Hello, I’m still new to this, but I want to focus on using a RAG and Vector DB to store all my personal and work-related data.
I’m seeking a better understanding of how things work.
I’m interested in covering multiple domains, such as “Sales,” “Marketing,” and “Security.”
I plan to use an embedding model to create embeddings and then store them in a Vector Database. When I interact with my LLM, it should retrieve relevant data based on my prompt and feed this into my LLM query.
For instance:
“What’s the command for xyz?” or “Create me a good offer for xyz.”
As I understand it, there will be a backend semantic search for “Create me a good offer.” Based on similarity, and possibly nearest neighbors, it will provide the LLM with context based on my prompt. The system’s prompt for the LLM will then be based on this information to deliver the best possible answer.
Now, the big question is… when creating my dataset to store in the Vector DB, should I label the dataset with tags like [M] or [S] for sales? This way, when I type my prompt and add the label [S], the semantic search can more accurately determine where to look.
Does this approach make sense, or could it lead to more problems than it solves?

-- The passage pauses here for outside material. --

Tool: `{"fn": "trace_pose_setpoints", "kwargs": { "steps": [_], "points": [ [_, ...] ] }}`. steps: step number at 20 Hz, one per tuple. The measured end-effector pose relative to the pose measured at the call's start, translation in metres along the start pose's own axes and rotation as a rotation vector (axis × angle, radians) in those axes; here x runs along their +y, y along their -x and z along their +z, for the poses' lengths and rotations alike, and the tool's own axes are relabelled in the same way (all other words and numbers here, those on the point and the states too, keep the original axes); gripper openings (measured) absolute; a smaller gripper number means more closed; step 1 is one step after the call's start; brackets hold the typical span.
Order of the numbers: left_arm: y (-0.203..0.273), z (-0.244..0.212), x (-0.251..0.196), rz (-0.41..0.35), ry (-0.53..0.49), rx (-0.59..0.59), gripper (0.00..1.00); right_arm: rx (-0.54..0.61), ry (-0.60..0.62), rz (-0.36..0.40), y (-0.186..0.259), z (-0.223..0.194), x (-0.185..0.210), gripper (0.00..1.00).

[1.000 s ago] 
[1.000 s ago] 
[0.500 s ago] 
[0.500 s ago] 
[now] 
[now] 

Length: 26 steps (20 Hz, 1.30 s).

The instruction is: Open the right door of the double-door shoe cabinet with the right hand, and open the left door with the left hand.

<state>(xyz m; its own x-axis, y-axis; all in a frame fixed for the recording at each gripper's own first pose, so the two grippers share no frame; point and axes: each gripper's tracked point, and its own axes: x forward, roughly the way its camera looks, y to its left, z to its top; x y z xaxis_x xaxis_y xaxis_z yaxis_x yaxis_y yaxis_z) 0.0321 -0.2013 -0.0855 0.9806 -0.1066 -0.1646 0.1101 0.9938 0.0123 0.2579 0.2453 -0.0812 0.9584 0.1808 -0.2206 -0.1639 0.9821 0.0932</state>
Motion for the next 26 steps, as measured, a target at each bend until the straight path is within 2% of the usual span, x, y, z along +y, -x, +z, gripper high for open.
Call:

I mean i asked GPT4 but thas not the same as someone who maybe have some extended knowledge about this.
Thanks!
Couple of key considerations:
Do you always know the “domain” a given query is related to?
Are there cases where documents outside of the domain of the query could be useful?

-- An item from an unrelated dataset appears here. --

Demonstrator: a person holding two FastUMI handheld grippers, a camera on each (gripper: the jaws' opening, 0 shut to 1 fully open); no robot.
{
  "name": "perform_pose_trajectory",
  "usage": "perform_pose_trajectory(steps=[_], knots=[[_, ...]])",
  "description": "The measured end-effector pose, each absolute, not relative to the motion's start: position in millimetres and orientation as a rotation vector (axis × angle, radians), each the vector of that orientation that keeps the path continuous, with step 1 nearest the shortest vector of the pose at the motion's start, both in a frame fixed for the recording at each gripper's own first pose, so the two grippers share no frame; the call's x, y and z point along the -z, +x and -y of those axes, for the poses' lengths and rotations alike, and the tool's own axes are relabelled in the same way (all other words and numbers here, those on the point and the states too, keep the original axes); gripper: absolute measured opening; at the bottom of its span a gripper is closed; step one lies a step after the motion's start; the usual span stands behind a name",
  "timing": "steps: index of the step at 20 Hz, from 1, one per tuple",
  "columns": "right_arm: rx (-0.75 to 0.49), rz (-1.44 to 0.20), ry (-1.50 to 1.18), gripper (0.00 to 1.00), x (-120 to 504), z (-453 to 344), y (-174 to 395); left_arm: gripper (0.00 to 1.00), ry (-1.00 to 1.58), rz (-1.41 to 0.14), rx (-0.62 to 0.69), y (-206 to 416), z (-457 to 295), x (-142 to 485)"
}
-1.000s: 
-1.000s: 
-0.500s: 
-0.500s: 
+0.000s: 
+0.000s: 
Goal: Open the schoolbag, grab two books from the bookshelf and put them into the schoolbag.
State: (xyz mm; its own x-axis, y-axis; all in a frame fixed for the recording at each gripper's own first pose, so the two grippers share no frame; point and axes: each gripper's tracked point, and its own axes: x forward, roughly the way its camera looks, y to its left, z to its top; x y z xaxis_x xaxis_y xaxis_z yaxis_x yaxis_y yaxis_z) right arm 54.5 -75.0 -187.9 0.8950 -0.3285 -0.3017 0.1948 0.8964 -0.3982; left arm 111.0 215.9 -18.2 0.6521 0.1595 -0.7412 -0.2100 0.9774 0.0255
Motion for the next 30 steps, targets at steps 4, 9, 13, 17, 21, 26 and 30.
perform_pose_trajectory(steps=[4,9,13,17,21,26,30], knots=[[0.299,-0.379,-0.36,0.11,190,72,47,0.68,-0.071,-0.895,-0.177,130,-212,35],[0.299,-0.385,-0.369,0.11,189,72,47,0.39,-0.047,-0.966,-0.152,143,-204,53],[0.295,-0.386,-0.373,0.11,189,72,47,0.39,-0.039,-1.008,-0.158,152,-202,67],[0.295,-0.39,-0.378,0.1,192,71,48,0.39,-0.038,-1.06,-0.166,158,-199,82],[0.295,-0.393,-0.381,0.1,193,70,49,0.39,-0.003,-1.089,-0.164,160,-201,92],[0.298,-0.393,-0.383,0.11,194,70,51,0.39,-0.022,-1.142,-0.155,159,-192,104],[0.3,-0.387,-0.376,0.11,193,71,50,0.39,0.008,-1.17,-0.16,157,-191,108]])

If you always know and always only care about documents in the domain then I would use a hard filter. If either is fuzzy I would test it out with and without filters and see how that goes. A good embedding model should be able to match only relevant topics without hard filters but depending on the data adding hard filters could be worth it. Make a representative list of queries you might encounter and check the documents being returned.